Key Takeaways

Full thickness wounds penetrate through the epidermis and dermis into subcutaneous tissue and possibly beyond, requiring targeted interventions due to their complexity and potential severity. Categorization systems like those from the NPIAP, Wagner, and ISTAP help classify wounds and guide appropriate treatment strategies, but when wounds don’t fit neatly into these categories, understanding tissue depth is crucial for determining care. Effective treatment involves managing drainage, preventing infection, and fostering healing, with patient education and interdisciplinary referrals playing vital roles in successful wound management.

One important step in wound management is understanding and knowing just how deep the damage goes in a wound. Full thickness wounds aren’t just skin-deep, they’re a call for targeted interventions.

Most wounds are categorized as superficial, partial thickness, or full thickness. But here’s where it gets interesting: Certain types of wounds have their own specialized classification systems that fit within these general depth categories.

You’ve probably heard of the National Pressure Injury Advisory Panel (NPIAP) staging system for pressure injuries or the Wagner scale for grading diabetic foot ulcers. Maybe you’re familiar with the International Skin Tear Advisory Panel (ISTAP) system for skin tears, too. These tools help us speak the same language when it comes to wound severity and guide us in choosing the right treatment approach.

But some wounds don’t fall neatly into these categories. How do you approach those?

That’s where understanding the level of tissue loss is a must. When wounds fall outside those specific subtypes, we assess them by depth, because the deeper the tissue damage, the more complex the healing process and the more tailored treatment needs to be. Knowing how to identify and classify these wounds isn’t just academic, it’s the foundation of effective care.

Understanding wound depth classification

Let’s take a closer look at wound depth classifications. Each of the following levels of depth reveals important clues about the wound’s severity and what it needs to heal effectively:

  • Superficial wounds: The tissue injury is usually limited to the epidermis but may extend to the very outer Examples include small scratches or skin abrasions.
  • Partial thickness wounds: The tissue injury extends through the epidermis and into the dermis without going into the subcutaneous tissue. Examples include second-degree burns and deeper trauma
  • Full thickness wounds: The tissue injury extends through the epidermis and dermis into the subcutaneous tissue, making it the most complex and potentially serious of the three classifications.

Measuring a wound’s depth to monitor for healing requires a sterile foam-tipped applicator to be applied to the deepest part of the wound bed, perpendicular to the skin’s surface. The point where the applicator meets the opening of the wound is the depth.

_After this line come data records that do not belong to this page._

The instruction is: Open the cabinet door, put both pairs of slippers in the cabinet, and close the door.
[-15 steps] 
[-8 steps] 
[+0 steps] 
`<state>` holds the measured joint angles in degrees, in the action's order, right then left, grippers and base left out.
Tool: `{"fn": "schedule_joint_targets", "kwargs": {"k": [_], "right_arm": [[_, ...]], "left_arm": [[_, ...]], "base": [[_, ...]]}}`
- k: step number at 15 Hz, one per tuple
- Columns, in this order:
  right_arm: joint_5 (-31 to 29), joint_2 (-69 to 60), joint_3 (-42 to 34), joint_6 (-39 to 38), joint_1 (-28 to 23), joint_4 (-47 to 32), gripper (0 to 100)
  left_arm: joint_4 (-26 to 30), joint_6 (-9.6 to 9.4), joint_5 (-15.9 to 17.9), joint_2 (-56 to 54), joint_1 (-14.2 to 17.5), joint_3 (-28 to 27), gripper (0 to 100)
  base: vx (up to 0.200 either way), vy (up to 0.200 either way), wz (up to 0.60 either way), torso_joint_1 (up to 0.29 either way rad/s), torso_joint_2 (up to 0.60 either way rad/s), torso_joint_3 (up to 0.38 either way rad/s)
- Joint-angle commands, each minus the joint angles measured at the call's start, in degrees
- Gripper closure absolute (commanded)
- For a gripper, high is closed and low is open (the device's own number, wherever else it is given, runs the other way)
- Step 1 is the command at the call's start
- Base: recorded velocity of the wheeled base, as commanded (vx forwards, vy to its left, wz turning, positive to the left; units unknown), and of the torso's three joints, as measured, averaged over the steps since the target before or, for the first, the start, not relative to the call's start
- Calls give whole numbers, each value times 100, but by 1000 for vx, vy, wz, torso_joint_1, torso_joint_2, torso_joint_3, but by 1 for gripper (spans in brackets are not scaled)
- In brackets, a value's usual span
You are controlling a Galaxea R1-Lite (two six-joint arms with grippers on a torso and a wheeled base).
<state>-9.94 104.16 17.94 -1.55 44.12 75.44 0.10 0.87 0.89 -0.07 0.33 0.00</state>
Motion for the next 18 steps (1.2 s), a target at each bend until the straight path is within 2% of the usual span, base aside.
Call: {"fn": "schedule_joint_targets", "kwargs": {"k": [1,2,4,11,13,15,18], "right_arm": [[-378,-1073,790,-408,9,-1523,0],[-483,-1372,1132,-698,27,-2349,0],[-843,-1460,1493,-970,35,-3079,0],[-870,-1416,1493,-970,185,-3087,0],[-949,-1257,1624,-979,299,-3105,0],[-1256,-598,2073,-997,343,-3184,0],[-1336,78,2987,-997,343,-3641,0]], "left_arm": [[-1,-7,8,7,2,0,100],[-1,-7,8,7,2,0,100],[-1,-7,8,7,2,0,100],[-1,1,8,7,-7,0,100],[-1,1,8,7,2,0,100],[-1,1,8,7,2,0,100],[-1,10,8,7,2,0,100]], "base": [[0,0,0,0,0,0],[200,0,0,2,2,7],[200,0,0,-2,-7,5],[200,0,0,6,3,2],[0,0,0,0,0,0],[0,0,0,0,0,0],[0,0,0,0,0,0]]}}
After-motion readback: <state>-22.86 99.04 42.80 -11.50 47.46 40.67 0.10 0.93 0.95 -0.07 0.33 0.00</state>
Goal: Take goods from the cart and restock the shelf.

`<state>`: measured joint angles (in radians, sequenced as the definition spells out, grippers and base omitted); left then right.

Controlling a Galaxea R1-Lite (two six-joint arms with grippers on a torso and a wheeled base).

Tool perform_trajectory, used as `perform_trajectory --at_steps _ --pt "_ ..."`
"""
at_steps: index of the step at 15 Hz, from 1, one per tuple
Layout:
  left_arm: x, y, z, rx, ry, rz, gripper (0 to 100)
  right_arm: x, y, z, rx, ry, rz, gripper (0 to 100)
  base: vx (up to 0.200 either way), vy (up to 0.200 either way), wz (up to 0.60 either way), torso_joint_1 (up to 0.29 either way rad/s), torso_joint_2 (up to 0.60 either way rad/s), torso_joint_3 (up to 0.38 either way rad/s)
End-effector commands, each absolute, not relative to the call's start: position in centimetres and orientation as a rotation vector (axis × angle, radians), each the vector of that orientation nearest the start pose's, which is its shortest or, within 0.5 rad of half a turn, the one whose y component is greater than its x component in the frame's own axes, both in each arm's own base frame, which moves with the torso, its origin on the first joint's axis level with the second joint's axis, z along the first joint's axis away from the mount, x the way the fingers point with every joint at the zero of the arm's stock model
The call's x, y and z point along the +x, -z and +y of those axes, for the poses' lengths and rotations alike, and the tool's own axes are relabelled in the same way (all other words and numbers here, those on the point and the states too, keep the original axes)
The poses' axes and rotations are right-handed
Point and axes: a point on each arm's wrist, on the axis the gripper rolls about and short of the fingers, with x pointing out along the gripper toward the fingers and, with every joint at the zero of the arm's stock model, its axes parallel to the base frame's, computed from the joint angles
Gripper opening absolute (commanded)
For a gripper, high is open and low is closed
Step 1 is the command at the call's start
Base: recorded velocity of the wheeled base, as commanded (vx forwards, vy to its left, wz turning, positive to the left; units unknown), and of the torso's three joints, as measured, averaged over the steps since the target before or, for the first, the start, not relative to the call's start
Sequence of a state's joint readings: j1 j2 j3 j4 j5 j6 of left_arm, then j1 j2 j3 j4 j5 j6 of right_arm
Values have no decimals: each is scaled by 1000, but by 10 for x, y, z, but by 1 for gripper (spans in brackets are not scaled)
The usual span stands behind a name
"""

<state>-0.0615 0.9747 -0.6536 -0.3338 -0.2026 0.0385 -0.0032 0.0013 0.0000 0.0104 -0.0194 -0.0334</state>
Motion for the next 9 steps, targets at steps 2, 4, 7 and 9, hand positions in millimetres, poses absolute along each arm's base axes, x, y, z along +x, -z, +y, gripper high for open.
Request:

This depth is noted, usually by placing the fingertips at the point where the wound meets the skin’s surface, by comparing this measurement to a ruler. Documenting wound depth with each assessment will help determine how the wound is healing.

Another method to help determine the depth is visual inspection. Do you see fat, muscle, or fascia in the wound bed? If so, you have a full-thickness wound

Full thickness wounds: Definition and causes

A full thickness wound extends through the epidermis and dermis into the subcutaneous tissue below. However, it may extend further through the subcutaneous tissue and into the supporting structures below, such as the fascia, muscle, tendon, cartilage, bone, and ligament.

Remember, subcutaneous tissue (also known as the hypodermis) is primarily composed of fat cells. If you’re seeing a soft white or pale-yellow tissue in the wound bed, you’re looking at the subcutaneous layer, which makes the wound full thickness. These wounds are typically caused by pressure, friction, shearing, ischemia, burns, surgery, or trauma.

Here are some common examples of wounds that may be classified as full thickness:

  • Pressure injuries
  • Diabetic foot ulcers
  • Venous ulcers
  • Arterial ulcers
  • Trauma wounds other than skin tears
  • Autoimmune ulcers
  • Radiation injuries
  • Surgical wounds
  • Abscesses
  • Burns

Nurse looking ahead

Characteristics of full thickness wounds

Full thickness wounds may have a mixture of granulation tissue and necrotic tissue, including slough and eschar. Due to tissue loss, full thickness wounds usually have some amount of drainage.

The drainage may be serous or serosanguineous; however, tan or green purulent drainage indicates possible infection. Other signs of infection in full thickness wounds include induration, increased drainage, warmth, redness, and odor.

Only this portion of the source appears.